Posterior bounds on divergence time of two sequences under dependent-site evolutionary models

TL;DR

This paper derives bounds on the posterior distribution of divergence time between two DNA sequences under dependent-site evolutionary models, improving understanding of estimation accuracy in phylogenetics.

Contribution

It establishes a logarithmic factor concentration bound for the posterior of divergence time under dependent-site models, extending previous results to more complex evolutionary scenarios.

Findings

Posterior distribution concentrates within a logarithmic factor of p-distance.

T exceeds p with vanishing posterior probability as sequence length increases.

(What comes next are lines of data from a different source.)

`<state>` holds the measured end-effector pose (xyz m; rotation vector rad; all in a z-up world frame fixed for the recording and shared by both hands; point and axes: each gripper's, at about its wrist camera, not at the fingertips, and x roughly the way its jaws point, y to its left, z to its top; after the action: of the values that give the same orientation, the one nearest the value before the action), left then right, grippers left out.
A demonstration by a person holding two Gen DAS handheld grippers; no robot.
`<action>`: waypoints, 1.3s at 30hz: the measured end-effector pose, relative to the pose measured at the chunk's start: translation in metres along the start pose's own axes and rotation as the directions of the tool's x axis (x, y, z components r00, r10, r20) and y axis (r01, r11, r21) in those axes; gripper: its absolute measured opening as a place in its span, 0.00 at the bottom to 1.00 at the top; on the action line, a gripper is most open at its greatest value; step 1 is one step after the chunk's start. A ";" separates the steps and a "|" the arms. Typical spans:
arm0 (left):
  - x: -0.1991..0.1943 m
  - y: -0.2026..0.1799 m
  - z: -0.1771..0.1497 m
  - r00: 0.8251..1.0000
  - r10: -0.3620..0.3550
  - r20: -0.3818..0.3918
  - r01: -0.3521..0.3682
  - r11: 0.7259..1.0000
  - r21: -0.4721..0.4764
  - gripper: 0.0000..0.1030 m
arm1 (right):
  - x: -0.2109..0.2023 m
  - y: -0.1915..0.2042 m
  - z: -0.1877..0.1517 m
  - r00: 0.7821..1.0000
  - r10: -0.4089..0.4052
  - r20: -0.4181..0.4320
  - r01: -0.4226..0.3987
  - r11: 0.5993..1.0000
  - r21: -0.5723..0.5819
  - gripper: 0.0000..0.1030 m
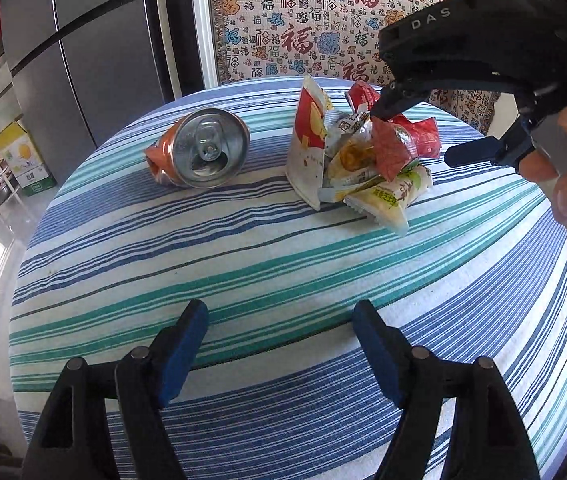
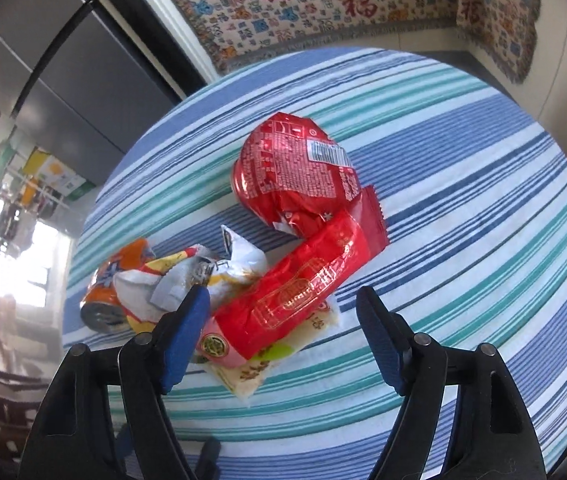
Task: Collect trash
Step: 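Grasp the long red snack wrapper with the right tool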
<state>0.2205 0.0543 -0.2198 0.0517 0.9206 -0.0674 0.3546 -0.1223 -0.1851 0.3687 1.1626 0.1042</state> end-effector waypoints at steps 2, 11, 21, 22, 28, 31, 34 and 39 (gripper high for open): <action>0.000 0.001 0.000 1.000 0.000 0.000 0.000 1.000 0.000 0.75 | 0.004 -0.003 0.001 1.000 0.022 -0.015 -0.022 0.999 0.024 0.76; 0.000 0.001 0.000 1.000 -0.002 0.000 0.002 1.000 0.000 0.75 | -0.019 -0.013 -0.009 0.995 0.098 -0.026 -0.099 0.994 -0.052 0.36; 0.001 0.001 0.001 1.000 -0.012 0.000 0.012 1.000 -0.003 0.77 | -0.044 -0.033 -0.048 0.997 -0.062 -0.050 0.041 0.939 -0.341 0.34; 0.001 -0.001 0.002 0.999 -0.034 0.002 0.034 0.999 0.000 0.77 | -0.045 -0.036 -0.054 0.995 -0.080 -0.058 0.053 0.928 -0.369 0.34; 0.013 -0.014 0.023 0.976 -0.216 0.011 0.216 0.976 0.003 0.77 | -0.059 -0.058 -0.087 0.995 -0.092 -0.037 0.069 0.911 -0.407 0.38; 0.025 -0.021 0.038 0.970 -0.242 0.016 0.242 0.970 0.002 0.77 | -0.070 -0.066 -0.098 0.997 -0.082 0.003 0.077 0.918 -0.389 0.42; 0.032 -0.027 0.048 0.965 -0.262 0.012 0.262 0.965 0.003 0.75 | -0.075 -0.068 -0.107 0.995 -0.091 0.040 0.100 0.917 -0.387 0.53; 0.033 -0.031 0.052 0.956 -0.292 0.001 0.292 0.956 0.004 0.27 | -0.074 -0.083 -0.111 0.996 -0.071 0.050 0.085 0.933 -0.349 0.57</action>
<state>0.2794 0.0180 -0.2152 -0.0819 0.9214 -0.3442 0.2149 -0.1945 -0.1865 0.0072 1.0953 0.2313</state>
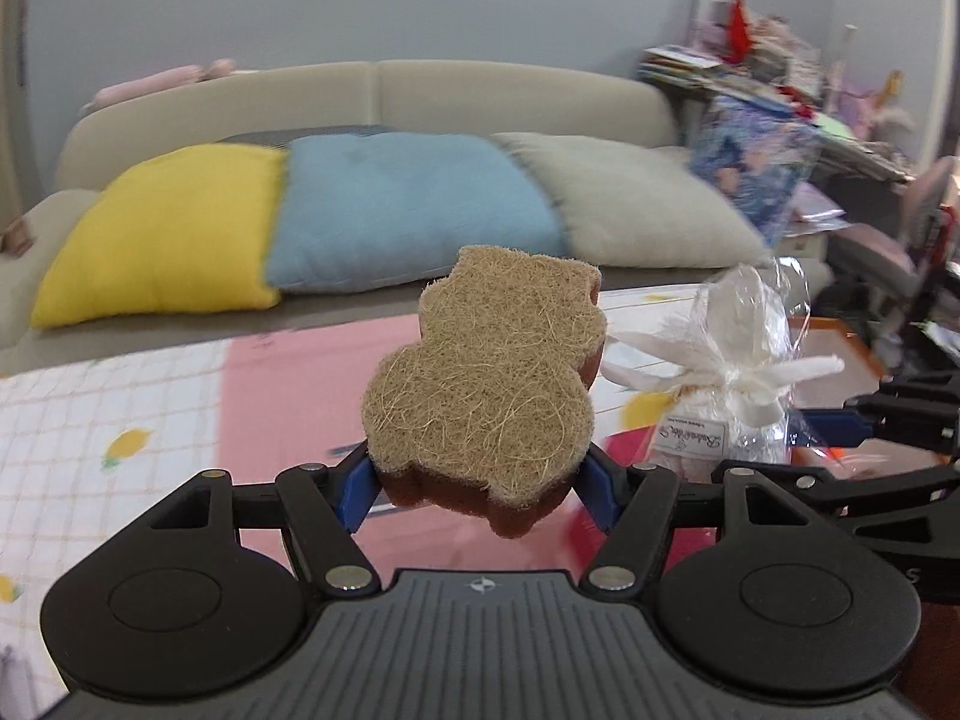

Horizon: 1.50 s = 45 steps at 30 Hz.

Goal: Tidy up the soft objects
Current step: 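Lift and carry the sponge and wrapped bundle with both tools over the orange box, then open both tools to drop the sponge and wrapped bundle into the box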

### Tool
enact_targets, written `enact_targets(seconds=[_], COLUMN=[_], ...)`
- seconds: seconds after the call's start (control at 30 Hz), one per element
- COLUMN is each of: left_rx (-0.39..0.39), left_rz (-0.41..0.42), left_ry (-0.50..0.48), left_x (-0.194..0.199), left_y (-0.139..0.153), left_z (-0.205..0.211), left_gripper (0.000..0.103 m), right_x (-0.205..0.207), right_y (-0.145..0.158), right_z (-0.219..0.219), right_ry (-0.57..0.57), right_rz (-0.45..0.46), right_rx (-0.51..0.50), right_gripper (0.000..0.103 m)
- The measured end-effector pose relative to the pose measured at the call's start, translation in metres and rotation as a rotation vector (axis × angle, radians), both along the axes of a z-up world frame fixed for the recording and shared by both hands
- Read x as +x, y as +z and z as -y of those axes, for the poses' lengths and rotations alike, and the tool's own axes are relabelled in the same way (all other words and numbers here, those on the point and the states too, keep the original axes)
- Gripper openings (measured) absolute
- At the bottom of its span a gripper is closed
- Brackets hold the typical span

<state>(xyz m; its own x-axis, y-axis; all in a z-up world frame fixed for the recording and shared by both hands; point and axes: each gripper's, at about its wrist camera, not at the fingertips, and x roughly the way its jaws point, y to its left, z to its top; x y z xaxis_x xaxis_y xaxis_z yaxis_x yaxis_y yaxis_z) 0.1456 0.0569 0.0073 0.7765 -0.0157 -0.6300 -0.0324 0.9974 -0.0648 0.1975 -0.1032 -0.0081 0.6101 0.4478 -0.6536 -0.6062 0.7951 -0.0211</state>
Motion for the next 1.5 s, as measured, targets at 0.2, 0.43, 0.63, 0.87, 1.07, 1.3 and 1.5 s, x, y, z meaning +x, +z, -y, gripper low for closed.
enact_targets(seconds=[0.2,0.43,0.63,0.87,1.07,1.3,1.5], left_rx=[0.024,0.022,-0.084,-0.04,-0.007,0.054,0.024], left_rz=[0.017,-0.015,-0.119,-0.216,-0.305,-0.391,-0.391], left_ry=[-0.177,-0.343,-0.368,-0.383,-0.381,-0.375,-0.398], left_x=[0.029,0.074,0.113,0.144,0.166,0.181,0.181], left_y=[0.012,0.016,0.006,-0.018,-0.04,-0.059,-0.061], left_z=[0.062,0.137,0.176,0.211,0.225,0.236,0.231], left_gripper=[0.077,0.077,0.077,0.077,0.077,0.079,0.088], right_x=[0.011,0.032,0.065,0.092,0.109,0.113,0.108], right_y=[-0.001,-0.006,-0.024,-0.051,-0.073,-0.08,-0.076], right_z=[0.07,0.127,0.159,0.176,0.177,0.178,0.176], right_ry=[-0.127,-0.193,-0.208,-0.169,-0.122,-0.106,-0.091], right_rz=[0.032,0.069,-0.014,-0.035,-0.077,-0.07,-0.052], right_rx=[-0.066,-0.19,-0.329,-0.4,-0.447,-0.436,-0.423], right_gripper=[0.044,0.044,0.044,0.044,0.046,0.054,0.062])
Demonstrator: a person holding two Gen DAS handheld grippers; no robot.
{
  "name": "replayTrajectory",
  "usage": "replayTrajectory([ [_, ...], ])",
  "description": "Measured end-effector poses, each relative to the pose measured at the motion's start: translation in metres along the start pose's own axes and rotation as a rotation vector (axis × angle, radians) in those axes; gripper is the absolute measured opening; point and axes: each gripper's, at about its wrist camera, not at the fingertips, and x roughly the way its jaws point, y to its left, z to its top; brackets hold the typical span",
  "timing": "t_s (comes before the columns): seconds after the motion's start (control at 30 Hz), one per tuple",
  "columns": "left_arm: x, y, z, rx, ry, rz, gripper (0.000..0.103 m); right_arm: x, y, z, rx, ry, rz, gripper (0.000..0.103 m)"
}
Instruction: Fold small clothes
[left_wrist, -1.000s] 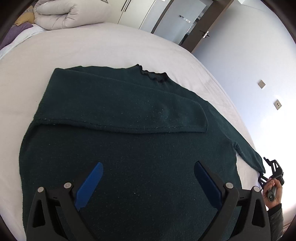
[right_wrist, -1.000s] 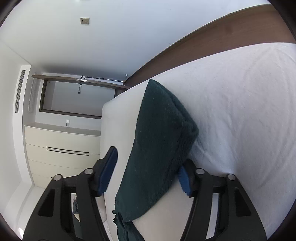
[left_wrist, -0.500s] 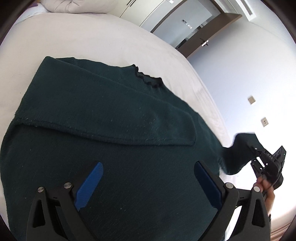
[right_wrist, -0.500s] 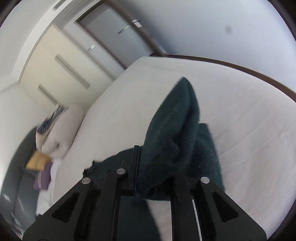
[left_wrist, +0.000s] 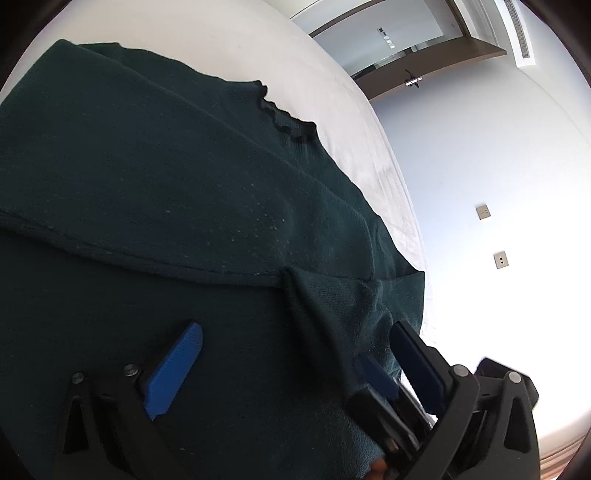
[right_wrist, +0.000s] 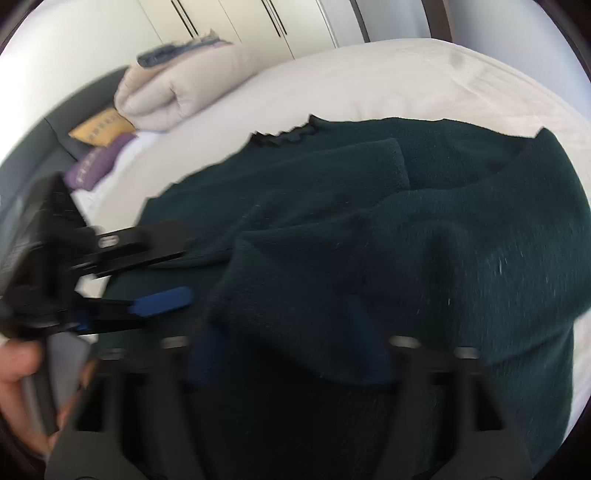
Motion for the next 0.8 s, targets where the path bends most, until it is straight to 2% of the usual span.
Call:
replayTrajectory([
  [0.03,0.003,-0.003,-0.001,0.0,0.009,0.003,0.103,-0.008,-0.001,-0.006,0.021,-0.011,0.035,0.088],
  [0.07,0.006,-0.007,-0.002,0.0,0.019,0.008,0.103,-0.019,-0.012,0.005,0.034,-0.01,0.051,0.088],
  [0.1,0.009,-0.011,-0.003,0.006,0.025,0.008,0.103,-0.044,-0.027,0.007,0.048,-0.012,0.057,0.088],
  [0.13,0.011,-0.015,-0.005,0.016,0.032,0.01,0.103,-0.052,-0.033,0.0,0.069,-0.027,0.054,0.088],
  [0.23,0.025,-0.029,-0.009,0.049,0.055,0.068,0.101,-0.077,-0.064,-0.01,0.208,-0.06,0.084,0.088],
  [0.27,0.029,-0.033,-0.01,0.059,0.06,0.081,0.095,-0.086,-0.075,-0.011,0.262,-0.074,0.114,0.086],
  [0.3,0.034,-0.039,-0.011,0.072,0.069,0.105,0.085,-0.094,-0.087,-0.017,0.314,-0.099,0.146,0.086],
  [0.33,0.038,-0.043,-0.011,0.086,0.075,0.131,0.08,-0.101,-0.095,-0.022,0.344,-0.126,0.169,0.086],
  [0.37,0.041,-0.048,-0.012,0.102,0.076,0.158,0.066,-0.103,-0.103,-0.023,0.365,-0.142,0.189,0.086],
  [0.4,0.044,-0.051,-0.011,0.113,0.082,0.176,0.047,-0.104,-0.11,-0.026,0.385,-0.16,0.221,0.086],
  [0.43,0.045,-0.052,-0.009,0.117,0.087,0.199,0.038,-0.105,-0.115,-0.028,0.396,-0.175,0.249,0.086],
  [0.5,0.041,-0.048,-0.003,0.107,0.08,0.204,0.009,-0.11,-0.124,-0.036,0.399,-0.219,0.289,0.083],
  [0.53,0.036,-0.046,0.001,0.098,0.076,0.164,0.009,-0.11,-0.127,-0.037,0.406,-0.233,0.299,0.082],
  [0.63,0.015,-0.055,0.011,0.158,0.006,0.167,0.009,-0.107,-0.132,-0.038,0.42,-0.241,0.32,0.082],
  [0.8,-0.031,-0.071,0.039,0.248,-0.137,0.151,0.009,-0.089,-0.13,-0.032,0.405,-0.229,0.301,0.082],
])
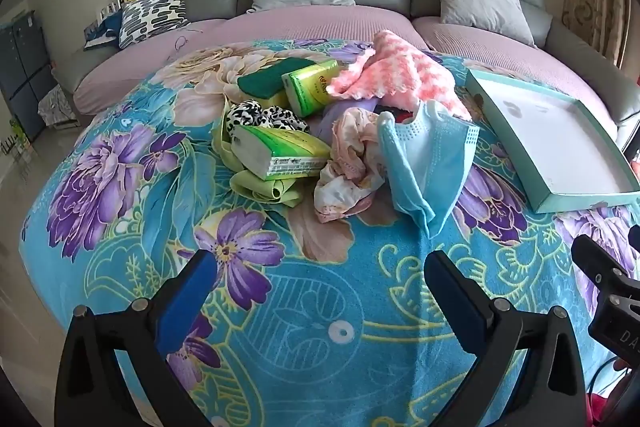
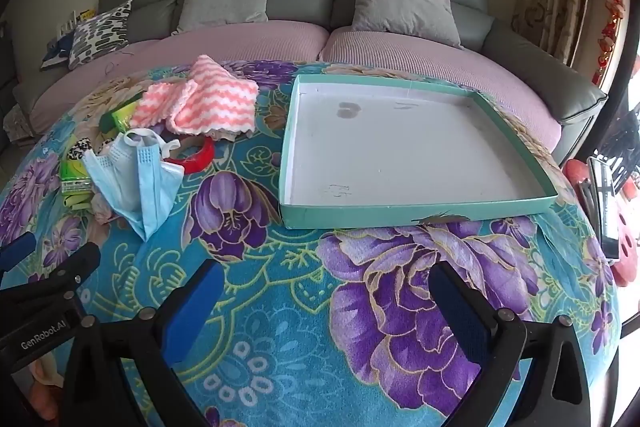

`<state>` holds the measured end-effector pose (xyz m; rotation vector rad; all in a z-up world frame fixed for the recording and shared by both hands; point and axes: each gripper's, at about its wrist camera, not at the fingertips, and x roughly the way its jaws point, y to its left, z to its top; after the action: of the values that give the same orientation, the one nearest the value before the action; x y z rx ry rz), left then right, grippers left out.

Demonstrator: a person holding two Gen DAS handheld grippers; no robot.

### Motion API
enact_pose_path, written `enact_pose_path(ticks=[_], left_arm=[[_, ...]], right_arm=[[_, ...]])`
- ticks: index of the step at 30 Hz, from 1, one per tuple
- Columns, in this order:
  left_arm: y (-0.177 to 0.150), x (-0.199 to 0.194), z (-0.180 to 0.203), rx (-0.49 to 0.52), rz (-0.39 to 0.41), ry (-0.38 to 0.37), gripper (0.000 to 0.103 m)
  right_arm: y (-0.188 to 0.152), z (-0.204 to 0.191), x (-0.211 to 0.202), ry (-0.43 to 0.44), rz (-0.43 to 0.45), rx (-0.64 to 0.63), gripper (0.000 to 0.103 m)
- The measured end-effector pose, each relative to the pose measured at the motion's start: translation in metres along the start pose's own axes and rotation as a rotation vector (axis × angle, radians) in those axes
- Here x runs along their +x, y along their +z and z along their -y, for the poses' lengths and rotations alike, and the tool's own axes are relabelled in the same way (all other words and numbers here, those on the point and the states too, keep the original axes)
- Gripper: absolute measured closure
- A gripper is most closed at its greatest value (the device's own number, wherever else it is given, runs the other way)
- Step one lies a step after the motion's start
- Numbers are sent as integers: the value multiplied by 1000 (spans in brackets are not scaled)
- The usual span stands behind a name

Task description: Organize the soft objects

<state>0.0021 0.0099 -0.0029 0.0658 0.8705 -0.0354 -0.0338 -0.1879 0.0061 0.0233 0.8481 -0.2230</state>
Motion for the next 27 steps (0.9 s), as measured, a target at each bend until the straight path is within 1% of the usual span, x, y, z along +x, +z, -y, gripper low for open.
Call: enact_pose_path(ticks=[3, 12, 27], left_arm=[[0, 0, -2, -5, -2, -4, 0], [0, -1, -1, 5, 10, 4, 0], [-1, -2, 0, 12, 5, 5, 0]], right_arm=[[3, 1, 0, 0, -6, -2, 0], [-2, -1, 6, -6, -17, 0, 0], [-2, 1, 5, -6, -14, 4, 0]])
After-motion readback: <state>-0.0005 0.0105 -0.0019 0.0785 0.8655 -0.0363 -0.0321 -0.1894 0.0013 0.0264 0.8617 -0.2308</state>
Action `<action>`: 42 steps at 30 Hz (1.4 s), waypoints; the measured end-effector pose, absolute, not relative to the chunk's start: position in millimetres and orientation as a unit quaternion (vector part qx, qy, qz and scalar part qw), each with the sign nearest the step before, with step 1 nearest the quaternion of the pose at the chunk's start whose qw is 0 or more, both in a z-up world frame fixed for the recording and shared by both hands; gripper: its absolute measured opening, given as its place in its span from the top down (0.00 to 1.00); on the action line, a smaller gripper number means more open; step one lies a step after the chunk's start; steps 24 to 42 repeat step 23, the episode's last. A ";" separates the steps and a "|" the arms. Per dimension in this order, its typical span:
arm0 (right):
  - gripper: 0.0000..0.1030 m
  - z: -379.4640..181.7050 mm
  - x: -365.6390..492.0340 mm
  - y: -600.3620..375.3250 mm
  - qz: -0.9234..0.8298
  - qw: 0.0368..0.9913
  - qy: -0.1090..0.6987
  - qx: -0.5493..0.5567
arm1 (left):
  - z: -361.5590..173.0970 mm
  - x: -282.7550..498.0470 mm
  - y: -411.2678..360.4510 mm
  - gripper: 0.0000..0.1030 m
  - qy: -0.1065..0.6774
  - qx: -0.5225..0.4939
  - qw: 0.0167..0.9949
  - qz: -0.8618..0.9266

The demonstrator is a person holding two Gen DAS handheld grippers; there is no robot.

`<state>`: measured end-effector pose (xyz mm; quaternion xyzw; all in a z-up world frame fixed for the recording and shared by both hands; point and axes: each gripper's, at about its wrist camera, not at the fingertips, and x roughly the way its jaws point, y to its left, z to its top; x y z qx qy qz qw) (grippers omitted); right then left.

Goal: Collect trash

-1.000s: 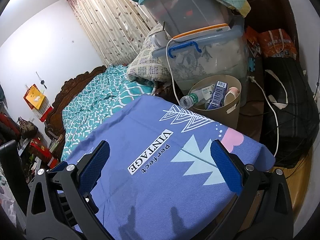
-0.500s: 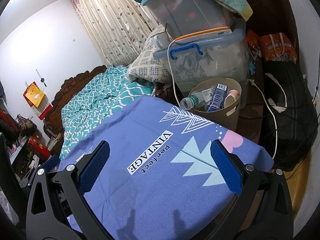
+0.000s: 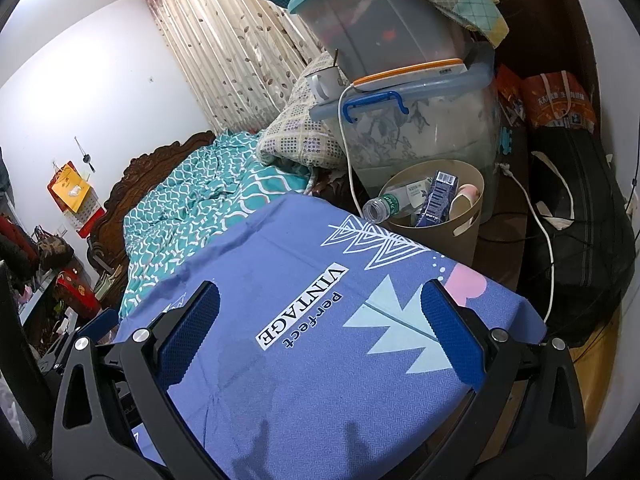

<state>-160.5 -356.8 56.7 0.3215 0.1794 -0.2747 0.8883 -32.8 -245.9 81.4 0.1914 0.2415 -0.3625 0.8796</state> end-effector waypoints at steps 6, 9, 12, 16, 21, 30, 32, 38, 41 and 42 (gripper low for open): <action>0.03 56.5 -159.7 -357.9 -0.273 0.888 0.181 0.321 | 81.5 -32.6 -245.5 0.08 0.241 0.191 0.880 -0.362; 0.03 55.7 -158.9 -359.0 -0.271 0.889 0.183 0.321 | 82.3 -31.8 -245.0 0.08 0.241 0.191 0.880 -0.361; 0.03 55.9 -158.9 -358.3 -0.271 0.889 0.182 0.321 | 83.2 -31.5 -244.0 0.08 0.240 0.188 0.880 -0.364; 0.03 55.8 -159.3 -358.0 -0.272 0.888 0.182 0.322 | 86.1 -31.3 -241.4 0.08 0.236 0.183 0.883 -0.362; 0.03 55.1 -157.5 -359.0 -0.271 0.888 0.184 0.322 | 86.7 -29.1 -239.7 0.08 0.242 0.178 0.883 -0.360; 0.03 54.9 -157.0 -358.6 -0.271 0.888 0.185 0.322 | 86.6 -27.8 -239.5 0.08 0.245 0.177 0.883 -0.359; 0.03 54.9 -157.0 -358.6 -0.271 0.888 0.185 0.322 | 86.6 -27.8 -239.5 0.08 0.245 0.177 0.883 -0.359; 0.03 54.9 -157.0 -358.6 -0.271 0.888 0.185 0.322 | 86.6 -27.8 -239.5 0.08 0.245 0.177 0.883 -0.359; 0.03 54.9 -157.0 -358.6 -0.271 0.888 0.185 0.322 | 86.6 -27.8 -239.5 0.08 0.245 0.177 0.883 -0.359; 0.03 54.9 -157.0 -358.6 -0.271 0.888 0.185 0.322 | 86.6 -27.8 -239.5 0.08 0.245 0.177 0.883 -0.359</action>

Results apply to models with site dependence and constant mutation rates.

Abstract

Let x and y be two length n DNA sequences, and suppose we would like to estimate the divergence time T. A well known simple but crude estimate of T is p := d(x,y)/n, the fraction of mutated sites (the p-distance). We establish a posterior concentration bound on T, showing that the posterior distribution of T concentrates within a logarithmic factor of p when d(x,y)log(n)/n = o(1). Our bounds hold under a large class of evolutionary models, including many standard models that incorporate site dependence. As a special case, we show that T exceeds p with vanishingly small posterior probability as n increases under models with constant mutation rates, complementing the result of Mihaescu and Steel (Appl Math Lett 23(9):975--979, 2010). Our approach is based on bounding sequence transition probabilities in various convergence regimes of the underlying evolutionary process. Our result may be useful for improving the efficiency of iterative optimization and sampling schemes for estimating divergence times in phylogenetic inference.